Saddam’s tactic seems to be working, with extreme pressure recently having been placed by their electorates on the prime ministers of Britain and Spain, Tony Blair and Jose Maria Aznar, following the French and German-led revival of the worldwide antiwar movement.

Nevertheless, protesters that wash their hands of responsibility for handing Saddam the initiative would be acting dishonestly. They would be denying their culpability (ie unintentional causation) in the same way that many Australians, having supported the unscrupulous opportunists on the Tampa and SIEV-X issues, deny responsibility for the self-mutilation of asylum seekers in Australian concentration camps. These denialists think every man is an island. We’re far away from Iraq, why should our actions have any influence there? (Similarly: we’re far from Iraq, why should it be Australia’s problem?) But the distance we imagine between us and Iraq is mirrored in the distance between fellow Australians.

Perhaps Australia’s landscape is a strong influence, embedding distance between human beings. Or perhaps it’s our relatively comfortable existence influences our worldview. The protesters – or, at least, “the people”, because their view is what I have on paper before me – are without doubt morally blameworthy.

The reason lies not in the fact that Saddam Hussein was able to use their protest towards his own goals, but in their wilful promotion of – and wilful neglect in permitting – the long gradual process of forgetting – the “Chinese whispers process” – of the point of view of the Iraqi who thirsts for liberty. “The people” have driven this Iraqi from their mind, so their naive and dreadfully misconceived protest became thinkable. In the end, if Hans Blix does his job well, then it probably won’t matter to Saddam Hussein. But it will always matter to the Iraqis who watched the protesters and despaired – those who call Australia “home”, and now wonder what sort of society can so passionately ignore the victims of totalitarianism who long for freedom.
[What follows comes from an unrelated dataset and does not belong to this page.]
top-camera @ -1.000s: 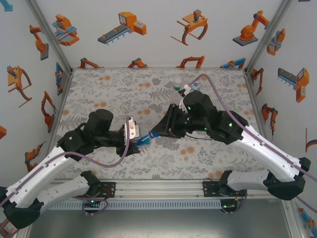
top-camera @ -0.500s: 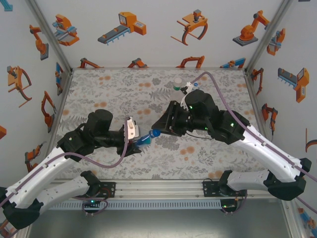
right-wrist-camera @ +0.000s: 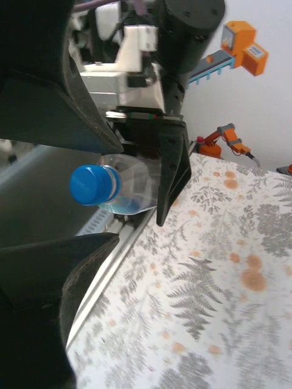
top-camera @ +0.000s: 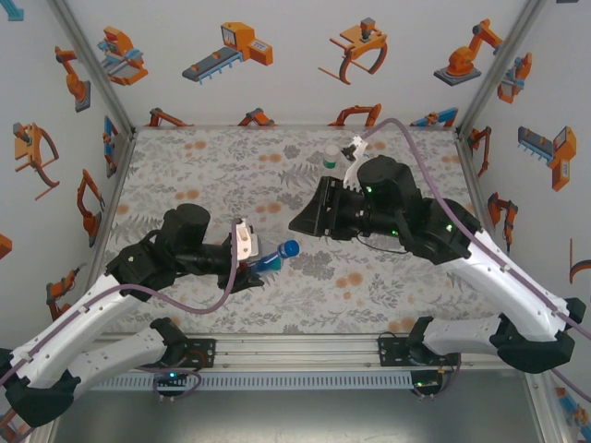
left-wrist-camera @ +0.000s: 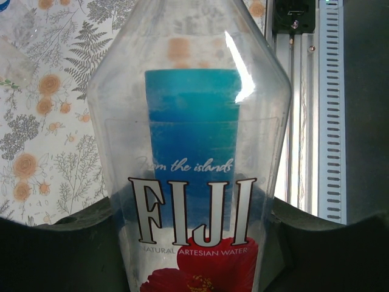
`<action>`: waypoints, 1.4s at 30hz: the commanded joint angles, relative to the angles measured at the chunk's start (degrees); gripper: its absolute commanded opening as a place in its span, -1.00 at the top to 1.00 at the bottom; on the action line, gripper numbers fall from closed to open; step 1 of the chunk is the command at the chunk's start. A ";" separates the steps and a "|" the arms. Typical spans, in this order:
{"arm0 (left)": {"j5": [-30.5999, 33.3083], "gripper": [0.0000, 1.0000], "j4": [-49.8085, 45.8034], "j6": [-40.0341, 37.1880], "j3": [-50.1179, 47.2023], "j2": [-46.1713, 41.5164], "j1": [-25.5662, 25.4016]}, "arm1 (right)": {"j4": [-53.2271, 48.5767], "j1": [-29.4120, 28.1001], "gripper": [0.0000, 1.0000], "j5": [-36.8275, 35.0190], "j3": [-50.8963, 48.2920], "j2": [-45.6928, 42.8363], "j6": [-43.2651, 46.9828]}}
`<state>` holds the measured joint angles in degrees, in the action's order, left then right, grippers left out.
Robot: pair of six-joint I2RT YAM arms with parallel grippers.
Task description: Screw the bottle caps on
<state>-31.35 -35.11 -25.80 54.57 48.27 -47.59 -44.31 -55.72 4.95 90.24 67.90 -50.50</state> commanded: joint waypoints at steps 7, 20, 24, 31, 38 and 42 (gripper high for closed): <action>-2.09 1.00 -0.56 -0.48 0.81 -0.39 -0.11 | 8.52 0.09 0.10 19.53 -1.18 -3.98 51.03; -2.63 1.00 -1.24 -0.54 1.07 -0.47 -0.13 | 15.47 -0.62 -0.08 31.83 -11.21 -7.25 78.60; -2.65 1.00 -1.28 -0.64 0.94 -0.76 -0.13 | 14.70 -0.65 -0.07 30.96 -11.99 -6.68 79.59; -2.66 1.00 -1.38 -0.58 0.81 -0.92 -0.13 | 16.02 -0.87 0.03 30.55 -13.76 -6.66 79.42; -2.66 1.00 -1.51 -0.60 0.72 -0.88 -0.13 | 16.96 -1.20 0.15 30.21 -14.30 -6.64 79.07; -2.68 1.00 -1.47 -0.63 0.60 -0.80 -0.13 | 17.07 -1.31 0.15 30.64 -14.47 -6.38 78.56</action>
“The people” have rendered themselves incapable of acting (eg holding a demonstration) in full knowledge of that other human being’s viewpoint.
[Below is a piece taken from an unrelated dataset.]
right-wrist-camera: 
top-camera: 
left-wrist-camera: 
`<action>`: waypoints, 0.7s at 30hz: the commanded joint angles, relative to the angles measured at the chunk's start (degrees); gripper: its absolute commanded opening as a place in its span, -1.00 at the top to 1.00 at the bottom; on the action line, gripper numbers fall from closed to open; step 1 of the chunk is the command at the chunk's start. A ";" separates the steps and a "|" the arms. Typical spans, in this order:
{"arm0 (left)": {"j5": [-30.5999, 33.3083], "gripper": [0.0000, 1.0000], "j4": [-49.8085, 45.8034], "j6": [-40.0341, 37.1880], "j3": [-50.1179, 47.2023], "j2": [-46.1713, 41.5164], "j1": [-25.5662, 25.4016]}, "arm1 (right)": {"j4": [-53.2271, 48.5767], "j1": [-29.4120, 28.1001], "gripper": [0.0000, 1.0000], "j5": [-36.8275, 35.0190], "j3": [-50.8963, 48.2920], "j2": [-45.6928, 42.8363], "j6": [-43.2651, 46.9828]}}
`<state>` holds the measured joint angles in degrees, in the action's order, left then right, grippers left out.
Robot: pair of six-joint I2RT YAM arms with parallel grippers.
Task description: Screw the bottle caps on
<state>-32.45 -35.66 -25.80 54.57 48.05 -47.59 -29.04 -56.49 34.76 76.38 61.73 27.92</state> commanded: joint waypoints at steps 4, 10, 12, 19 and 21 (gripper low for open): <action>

Worse, that human being’s viewpoint – who is supposed to be our kindred spirit, is he not? – is obliterated in the minds of “the people”; for example, by promoting myths such as he or she hates the Americans so much that he or she will fight for Saddam Hussein and not against him. “The people” naturally believe that Iraqis will willingly fight to save Saddam’s totalitarianism – if they had it in their mind that Iraqis want to fight with the Americans against Saddam, then they would be confronted with the unsavoury truth that their antiwar protest is denying individual liberty.

They would be confronted with the logical consequence of their negative choice: they are the ones responsible for keeping Saddam in power, for the murder of countless Iraqis by his henchmen in the years until the fall of his regime. Whether you agree with the war or not, this is the consequence of the success of the protests’ aims. From being obliterated in the minds of “the people”, the viewpoint of the Iraqi desiring liberty is obliterated in reality.

The antiwar movement in its current form is perpetrating a moral disaster for the world and for Australia. The symptom is that “the people” have not come to terms with the fact that Iraqis can desire liberation; that Iraqis face a horrific dilemma; and that Iraqis can choose war, on the side of the Americans, in full knowledge of the consequences.

The committed leftist and the committed pacifist reel away from the human desires expressed by Iraqis desiring liberty, because here is an implicit blessing for war. But this is what the Iraqi wants – because he knows that alone, the opposition groups are no match for the totalitarian regime.

The diagnosis is that the Iraqi reality is obliterated from the protester’s mind and replaced with phantasms generated by the virus of inhuman ideology.

The prognosis is not good for a just society in Australia, or anywhere.

To save themselves from this plague – and give Australia some hope for her own future – the antiwar protesters ought to apologise to Iraqis and offer their condolences that this time they cannot support liberty in Iraq; that they have chosen to block action that would free Iraqis. Then they should be ashamed of themselves.